過去の説教

神の家族

神の家族
大坪章美

エフェソの信徒への手紙 2 章 11-22 節

今日お読み頂いた2章の初めは、パウロがエフェソの信徒たちに対して、“救われた者の恵み”を語っているところです。1節でパウロが言っています、「さて、あなたがたは以前は自分の過ちと、罪のために死んでいたのです」という言葉は、エフェソの信徒達に向けられた言葉です。聖書で言われている、“生きている”、或いは“死んでいる”という言葉は、一般の生物学的な「生と死」とは異なる側面から見ています。生物学的には生きていても、実際には死んだような状態にある場合を、「霊的な死」と、定義しています。
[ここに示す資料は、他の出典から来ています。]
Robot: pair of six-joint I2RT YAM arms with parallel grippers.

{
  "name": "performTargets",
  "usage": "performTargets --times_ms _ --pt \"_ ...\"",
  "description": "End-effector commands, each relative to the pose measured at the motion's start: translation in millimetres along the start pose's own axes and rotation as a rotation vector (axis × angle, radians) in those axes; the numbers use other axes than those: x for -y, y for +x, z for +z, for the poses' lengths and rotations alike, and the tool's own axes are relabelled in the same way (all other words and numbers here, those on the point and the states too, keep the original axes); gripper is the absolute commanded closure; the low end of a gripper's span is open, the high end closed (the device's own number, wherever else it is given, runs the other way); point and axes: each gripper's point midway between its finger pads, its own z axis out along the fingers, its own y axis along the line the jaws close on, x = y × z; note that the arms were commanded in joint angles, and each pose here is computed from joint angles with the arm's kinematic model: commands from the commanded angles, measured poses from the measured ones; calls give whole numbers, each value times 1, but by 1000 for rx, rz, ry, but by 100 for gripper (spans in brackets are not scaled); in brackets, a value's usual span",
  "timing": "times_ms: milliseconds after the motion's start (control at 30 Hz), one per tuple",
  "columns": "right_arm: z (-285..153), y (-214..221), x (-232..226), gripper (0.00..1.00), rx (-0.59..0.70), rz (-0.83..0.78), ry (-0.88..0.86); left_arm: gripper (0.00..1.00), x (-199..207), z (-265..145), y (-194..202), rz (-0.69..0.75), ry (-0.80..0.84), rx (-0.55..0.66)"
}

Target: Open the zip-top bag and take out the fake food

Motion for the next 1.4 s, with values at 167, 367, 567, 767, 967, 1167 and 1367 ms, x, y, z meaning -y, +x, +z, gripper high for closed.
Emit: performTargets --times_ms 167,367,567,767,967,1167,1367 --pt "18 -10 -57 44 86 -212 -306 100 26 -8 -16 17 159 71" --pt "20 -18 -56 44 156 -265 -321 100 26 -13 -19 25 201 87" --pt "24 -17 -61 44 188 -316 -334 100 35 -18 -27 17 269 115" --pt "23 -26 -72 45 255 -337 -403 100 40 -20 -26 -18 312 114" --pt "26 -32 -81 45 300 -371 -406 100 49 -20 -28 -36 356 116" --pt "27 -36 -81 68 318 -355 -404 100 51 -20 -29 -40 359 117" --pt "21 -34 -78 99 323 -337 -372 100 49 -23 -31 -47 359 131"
パウロが、エフェソの信徒達に、「あなた方は、以前は、自分の過ちと罪のために死んでいたのです」と、言っていますのは、今でこそ、“聖徒”と呼ばれているキリスト者達も、皆、かつては、自分の過ちと罪のために、死んだような状態にあった、ということを言っているのです。

そして、パウロは、このような、かつてのエフェソの信徒達のように、「自分の過ちと罪のために死んでいた」のは、決して、他人事ではない、と言い始めます。3節です、「わたしたちも、皆、こういう者たちの中に居て、以前は、肉の欲望の赴くままに生活し、肉や心の欲するままに、行動していた」と、語っています。
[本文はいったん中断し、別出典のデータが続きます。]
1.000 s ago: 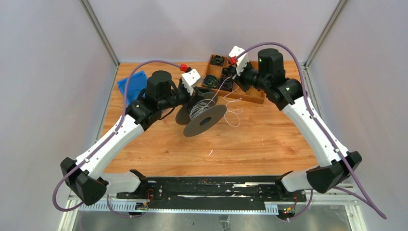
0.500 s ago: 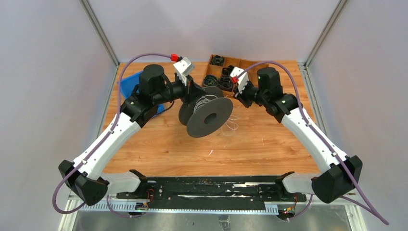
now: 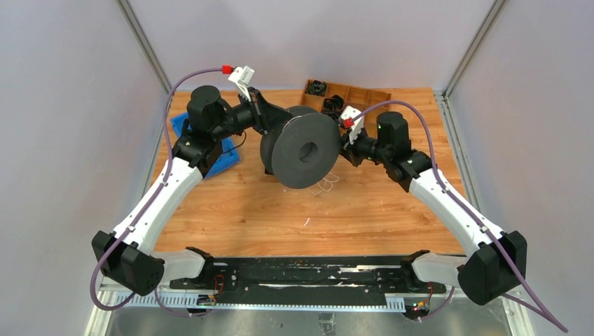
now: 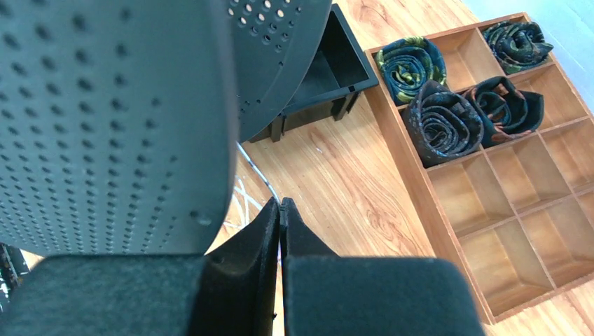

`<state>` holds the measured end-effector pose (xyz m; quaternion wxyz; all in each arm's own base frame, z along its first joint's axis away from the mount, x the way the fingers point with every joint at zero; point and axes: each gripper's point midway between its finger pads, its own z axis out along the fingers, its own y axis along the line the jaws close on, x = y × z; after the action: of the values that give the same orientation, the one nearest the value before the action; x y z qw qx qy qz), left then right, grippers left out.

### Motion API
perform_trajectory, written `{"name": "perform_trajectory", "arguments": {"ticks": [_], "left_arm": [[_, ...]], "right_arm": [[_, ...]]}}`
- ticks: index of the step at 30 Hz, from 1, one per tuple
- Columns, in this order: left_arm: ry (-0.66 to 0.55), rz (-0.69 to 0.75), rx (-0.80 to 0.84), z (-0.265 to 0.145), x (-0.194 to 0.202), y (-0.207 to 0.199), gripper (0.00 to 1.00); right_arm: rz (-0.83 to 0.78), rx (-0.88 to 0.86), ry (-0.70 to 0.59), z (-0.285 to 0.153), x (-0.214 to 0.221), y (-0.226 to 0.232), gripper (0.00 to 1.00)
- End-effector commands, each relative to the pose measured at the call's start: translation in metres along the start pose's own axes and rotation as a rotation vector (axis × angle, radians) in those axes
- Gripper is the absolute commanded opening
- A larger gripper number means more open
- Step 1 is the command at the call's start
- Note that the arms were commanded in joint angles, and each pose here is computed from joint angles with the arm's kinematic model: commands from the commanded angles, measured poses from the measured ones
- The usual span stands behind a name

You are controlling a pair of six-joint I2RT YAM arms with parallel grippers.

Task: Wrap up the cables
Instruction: Wrap the cable around the cable reel.

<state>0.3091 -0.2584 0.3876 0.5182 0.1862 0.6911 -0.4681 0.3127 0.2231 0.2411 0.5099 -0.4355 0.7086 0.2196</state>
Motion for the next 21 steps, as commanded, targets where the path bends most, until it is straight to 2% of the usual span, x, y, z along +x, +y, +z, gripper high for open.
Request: {"name": "perform_trajectory", "arguments": {"ticks": [1, 13, 21], "left_arm": [[-0.126, -0.117, 0.080, -0.003, -0.035, -0.017, 0.00], [-0.258, -0.349, -0.055, -0.024, -0.053, 0.041, 0.00], [-0.294, -0.469, -0.093, -0.029, -0.053, 0.058, 0.01]], "right_arm": [[0.068, -0.013, -0.020, 0.002, 0.008, 0.005, 0.01], [0.156, -0.104, -0.034, 0.012, 0.031, 0.028, 0.01], [0.249, -0.221, -0.043, 0.025, 0.038, 0.049, 0.01]]}}
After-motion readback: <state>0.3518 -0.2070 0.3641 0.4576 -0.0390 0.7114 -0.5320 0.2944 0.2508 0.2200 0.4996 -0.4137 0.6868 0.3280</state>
パウロは、「異邦人もユダヤ人も、皆、人は誰でも、かつては、“死んだ者”であって、キリスト・イエスによって、甦らせられなければ、本当に生きている、とは言えないのだ」と、言っているのです。このように、「人間を、本当に生きている状態にすること」、即ち、「人間を、キリスト・イエスによって甦らせる」ことが、「憐れみ豊かな、神の愛」なのです。パウロは、10節で、「何故なら、わたし達は神に造られた者であり、然も、前もって準備して下さった“善い業”の為に、キリストにおいて造られたからです」と、記しています。ここで、パウロは、わたし達キリスト者の、パウロに対する疑念を、拭い去っていることが分かります。
この点が、重要な事ですが、パウロが言う善い行いは、救いの原因ではなく、救いの結果なのです。あくまでも、“神の救いの賜物”が、先行しています。善い行いは、神の救いを得る為になされるのではなく、神に救われ、恵みと慈愛を受けたが故に、なされるのです。

こうして、神の恵みの賜物として、救いに与ったエフェソの信徒たちへ、パウロは語りかけて居ます。2:11節です、「だから、心に留めておきなさい。あなたがたは、以前は、肉によれば異邦人であり、いわゆる、手による割礼を身に受けている人々からは、“割礼の無い者”と呼ばれていました」と書き始めています。この言葉の中で、“異邦人”と“ユダヤ人”という、人類の二つの敵対関係にある者が対比されています。
このような両者を「ひとつの体」とするために支払われた代価が、“キリスト・イエスの十字架の死”でありました。今では、キリストにおいて、ユダヤ人もなければ、異邦人も無いのです。ただあるのは、「新しい一人の人」であって、神の民、兄弟姉妹なのです。

こうして、パウロは、愈々、結論を導き出します。19節です、「従って、あなたがたは、もはや、外国人でも、寄留者でもなく、聖なる民に属する者、“神の家族”であり、使徒や預言者という土台の上に、建てられています」と、記されています。エフェソの信徒達、異邦人は、もはや、外国人でも宿り人でもない。異邦人は、今やそのような者ではなく、聖徒達と同じ国籍を持つ者であって、完全な権限を与えられた“神の民”であり、“神の家族”の一員である、と言っています。
神の家族の長は、父なる神であり、御子イエス・キリストは長子であり、私たち教会員は兄弟姉妹なのです。

キリスト・イエスは、ご自分の血による贖いの契約によって、父なる神と、ご自身の関係を、私達キリスト者にも、与えて下さったのです。イエス様は、弟子達に、如何に祈るか、を教えられた時、マタイ6:9節、「天におられる私達の父よ」と祈るように言われ、神様との新しい関係を、明らかにして下さったのです。

わたしたちは、今日も、「天にまします、我らの父よ」と祈りながら、“神の家族”の固い絆に守られて、歩むことが出来るのです。